What the task requires
Repeat the records below verbatim and include no pictures.

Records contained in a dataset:
====

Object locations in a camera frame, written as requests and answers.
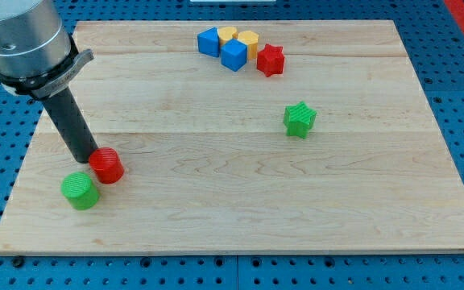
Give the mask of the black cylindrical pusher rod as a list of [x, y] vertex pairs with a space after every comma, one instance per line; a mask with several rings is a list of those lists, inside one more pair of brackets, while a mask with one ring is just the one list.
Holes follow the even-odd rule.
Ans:
[[42, 104], [73, 158], [80, 164], [87, 164], [98, 145], [70, 88], [43, 100]]

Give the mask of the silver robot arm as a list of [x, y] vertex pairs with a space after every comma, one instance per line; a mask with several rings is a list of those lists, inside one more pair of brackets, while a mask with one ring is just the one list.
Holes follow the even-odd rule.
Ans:
[[0, 81], [7, 92], [41, 102], [81, 164], [97, 143], [69, 84], [93, 60], [78, 50], [52, 0], [0, 0]]

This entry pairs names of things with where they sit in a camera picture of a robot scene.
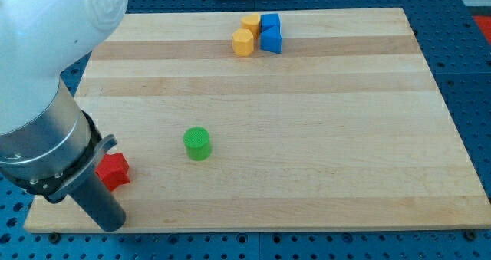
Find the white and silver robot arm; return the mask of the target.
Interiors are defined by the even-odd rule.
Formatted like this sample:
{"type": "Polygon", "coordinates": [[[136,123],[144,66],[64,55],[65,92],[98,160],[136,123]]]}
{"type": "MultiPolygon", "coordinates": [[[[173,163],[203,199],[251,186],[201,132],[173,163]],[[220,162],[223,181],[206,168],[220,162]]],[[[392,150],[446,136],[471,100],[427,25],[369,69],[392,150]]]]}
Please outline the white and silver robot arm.
{"type": "Polygon", "coordinates": [[[51,202],[100,137],[61,72],[121,23],[128,0],[1,0],[1,171],[51,202]]]}

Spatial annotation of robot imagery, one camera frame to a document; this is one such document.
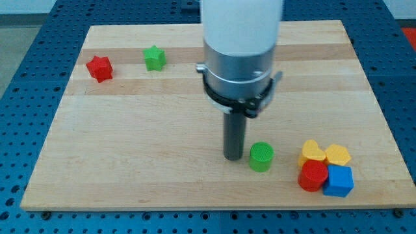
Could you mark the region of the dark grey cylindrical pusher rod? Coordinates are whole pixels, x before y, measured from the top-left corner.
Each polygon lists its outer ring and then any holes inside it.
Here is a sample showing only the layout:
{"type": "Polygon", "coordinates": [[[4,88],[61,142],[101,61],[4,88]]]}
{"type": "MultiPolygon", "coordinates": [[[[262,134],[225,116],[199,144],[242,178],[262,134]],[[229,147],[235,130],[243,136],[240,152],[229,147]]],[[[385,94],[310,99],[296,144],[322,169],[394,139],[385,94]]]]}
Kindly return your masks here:
{"type": "Polygon", "coordinates": [[[229,161],[237,161],[243,155],[246,117],[243,114],[224,114],[223,154],[229,161]]]}

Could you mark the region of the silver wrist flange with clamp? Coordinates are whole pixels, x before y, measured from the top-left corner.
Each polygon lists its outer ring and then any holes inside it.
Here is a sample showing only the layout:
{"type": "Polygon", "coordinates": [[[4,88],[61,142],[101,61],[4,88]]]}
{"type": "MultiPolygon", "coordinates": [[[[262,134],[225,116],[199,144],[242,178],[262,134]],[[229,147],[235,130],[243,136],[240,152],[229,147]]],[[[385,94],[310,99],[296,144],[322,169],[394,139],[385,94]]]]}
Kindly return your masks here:
{"type": "Polygon", "coordinates": [[[205,61],[196,65],[210,102],[226,114],[256,118],[273,100],[279,71],[273,74],[274,50],[253,55],[227,55],[203,44],[205,61]]]}

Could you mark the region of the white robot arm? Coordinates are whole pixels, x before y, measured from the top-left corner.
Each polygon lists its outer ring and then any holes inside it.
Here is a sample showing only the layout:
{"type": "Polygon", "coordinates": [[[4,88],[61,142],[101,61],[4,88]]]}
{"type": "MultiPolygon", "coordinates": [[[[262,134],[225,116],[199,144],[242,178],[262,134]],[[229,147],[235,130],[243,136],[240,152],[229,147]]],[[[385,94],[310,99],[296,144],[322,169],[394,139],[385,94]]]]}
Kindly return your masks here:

====

Result
Object locations in a camera frame, written as requests and answers.
Give the mask of the black cylindrical pusher rod as a list of [x, y] vertex pairs with a space after every comma, one instance per line; a mask with several rings is a list of those lists, inside one more pair of brackets, while a mask with one ring is just the one list.
Holes follow the even-odd rule.
Ans:
[[42, 104], [73, 158], [80, 164], [87, 164], [98, 145], [70, 88], [43, 100]]

Give the mask of the silver robot arm as a list of [x, y] vertex pairs with a space after every comma, one instance per line; a mask with several rings is a list of those lists, inside one more pair of brackets, while a mask with one ring is just the one list.
Holes follow the even-odd rule.
Ans:
[[0, 81], [7, 92], [41, 102], [81, 164], [97, 143], [69, 84], [93, 60], [78, 50], [52, 0], [0, 0]]

This entry pairs names of things with where they sit in a camera picture of a robot scene.
Find the white and silver robot arm; return the mask of the target.
Interiors are defined by the even-odd rule.
Formatted like this sample:
{"type": "Polygon", "coordinates": [[[136,123],[144,66],[64,55],[65,92],[98,160],[136,123]]]}
{"type": "MultiPolygon", "coordinates": [[[[173,163],[203,199],[251,186],[201,132],[173,163]],[[220,162],[223,181],[206,168],[220,162]]],[[[392,150],[446,136],[471,100],[427,25],[369,69],[392,150]]]]}
Please outline the white and silver robot arm.
{"type": "Polygon", "coordinates": [[[51,202],[100,137],[61,72],[121,23],[128,0],[1,0],[1,171],[51,202]]]}

Spatial annotation of robot imagery, one camera frame to a document; this is one such document.
Could you mark the region of the dark grey cylindrical pusher rod? Coordinates are whole pixels, x before y, measured from the top-left corner.
Each polygon lists its outer ring and then any holes inside it.
Here is a sample showing only the layout:
{"type": "Polygon", "coordinates": [[[4,88],[61,142],[101,61],[4,88]]]}
{"type": "MultiPolygon", "coordinates": [[[[262,134],[225,116],[199,144],[242,178],[262,134]],[[229,147],[235,130],[243,136],[240,152],[229,147]]],[[[385,94],[310,99],[296,144],[322,169],[394,139],[385,94]]]]}
Kindly return your masks here:
{"type": "Polygon", "coordinates": [[[229,161],[237,161],[243,155],[246,117],[243,114],[224,114],[223,154],[229,161]]]}

Could you mark the region of the silver wrist flange with clamp? Coordinates are whole pixels, x before y, measured from the top-left corner.
Each polygon lists its outer ring and then any holes inside it.
Here is a sample showing only the layout:
{"type": "Polygon", "coordinates": [[[4,88],[61,142],[101,61],[4,88]]]}
{"type": "MultiPolygon", "coordinates": [[[[262,134],[225,116],[199,144],[242,178],[262,134]],[[229,147],[235,130],[243,136],[240,152],[229,147]]],[[[385,94],[310,99],[296,144],[322,169],[394,139],[385,94]]]]}
Kindly return your masks here:
{"type": "Polygon", "coordinates": [[[205,61],[196,65],[210,102],[226,114],[256,118],[273,100],[279,71],[273,74],[274,50],[253,55],[227,55],[203,44],[205,61]]]}

Could you mark the region of the white robot arm? Coordinates are whole pixels, x before y, measured from the top-left corner.
Each polygon lists its outer ring and then any holes inside it.
Here is a sample showing only the layout:
{"type": "Polygon", "coordinates": [[[4,88],[61,142],[101,61],[4,88]]]}
{"type": "MultiPolygon", "coordinates": [[[[262,134],[225,116],[199,144],[242,178],[262,134]],[[229,147],[235,130],[243,136],[240,152],[229,147]]],[[[385,94],[310,99],[296,144],[322,169],[394,139],[385,94]]]]}
Kindly return your masks here:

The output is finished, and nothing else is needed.